Task statement:
Copy the listing below line for line, from its opening line to the one with "Traced outlines of the large", both included; stop there.
(Records for this task Opens)
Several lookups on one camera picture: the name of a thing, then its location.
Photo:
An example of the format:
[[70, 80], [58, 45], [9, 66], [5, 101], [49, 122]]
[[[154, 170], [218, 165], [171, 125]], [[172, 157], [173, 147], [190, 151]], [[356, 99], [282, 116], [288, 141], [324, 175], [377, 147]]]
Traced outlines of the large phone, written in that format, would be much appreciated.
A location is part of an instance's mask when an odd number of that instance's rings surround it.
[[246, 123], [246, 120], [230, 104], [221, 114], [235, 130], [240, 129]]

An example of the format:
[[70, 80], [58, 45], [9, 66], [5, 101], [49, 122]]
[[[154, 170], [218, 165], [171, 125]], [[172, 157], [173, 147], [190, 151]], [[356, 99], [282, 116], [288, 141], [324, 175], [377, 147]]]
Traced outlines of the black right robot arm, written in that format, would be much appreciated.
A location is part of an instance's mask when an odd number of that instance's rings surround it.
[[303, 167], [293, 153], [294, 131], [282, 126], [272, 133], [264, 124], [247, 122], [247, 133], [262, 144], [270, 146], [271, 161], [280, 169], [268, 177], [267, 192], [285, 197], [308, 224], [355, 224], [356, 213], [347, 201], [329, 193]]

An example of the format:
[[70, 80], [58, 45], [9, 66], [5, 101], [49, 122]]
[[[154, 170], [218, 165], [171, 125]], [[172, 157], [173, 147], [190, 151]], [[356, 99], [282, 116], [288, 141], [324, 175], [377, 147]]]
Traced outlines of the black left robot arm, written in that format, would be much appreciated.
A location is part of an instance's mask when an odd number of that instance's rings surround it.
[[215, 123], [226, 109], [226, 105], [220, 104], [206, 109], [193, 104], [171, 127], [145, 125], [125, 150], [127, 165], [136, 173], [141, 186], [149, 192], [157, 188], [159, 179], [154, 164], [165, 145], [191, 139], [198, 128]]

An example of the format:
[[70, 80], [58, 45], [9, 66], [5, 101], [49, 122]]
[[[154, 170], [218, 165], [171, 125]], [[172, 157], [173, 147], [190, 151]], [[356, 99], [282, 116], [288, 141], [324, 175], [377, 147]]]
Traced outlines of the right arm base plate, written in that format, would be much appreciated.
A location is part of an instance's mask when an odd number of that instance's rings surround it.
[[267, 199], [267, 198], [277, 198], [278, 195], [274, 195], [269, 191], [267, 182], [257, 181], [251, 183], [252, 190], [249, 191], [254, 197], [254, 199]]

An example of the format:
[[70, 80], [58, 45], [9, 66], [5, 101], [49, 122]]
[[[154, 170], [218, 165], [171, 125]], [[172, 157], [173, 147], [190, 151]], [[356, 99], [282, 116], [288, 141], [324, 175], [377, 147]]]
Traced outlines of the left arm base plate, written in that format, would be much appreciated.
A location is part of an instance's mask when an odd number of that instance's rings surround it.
(Records for this task Closes)
Exercise result:
Several lookups on one camera picture: the name of a thing, then its location.
Photo:
An example of the format:
[[70, 80], [58, 45], [9, 66], [5, 101], [49, 122]]
[[[154, 170], [218, 165], [171, 125]], [[172, 157], [173, 147], [190, 151]], [[356, 99], [282, 116], [288, 141], [324, 175], [377, 147]]]
Traced outlines of the large phone, written in that format, would be much appreciated.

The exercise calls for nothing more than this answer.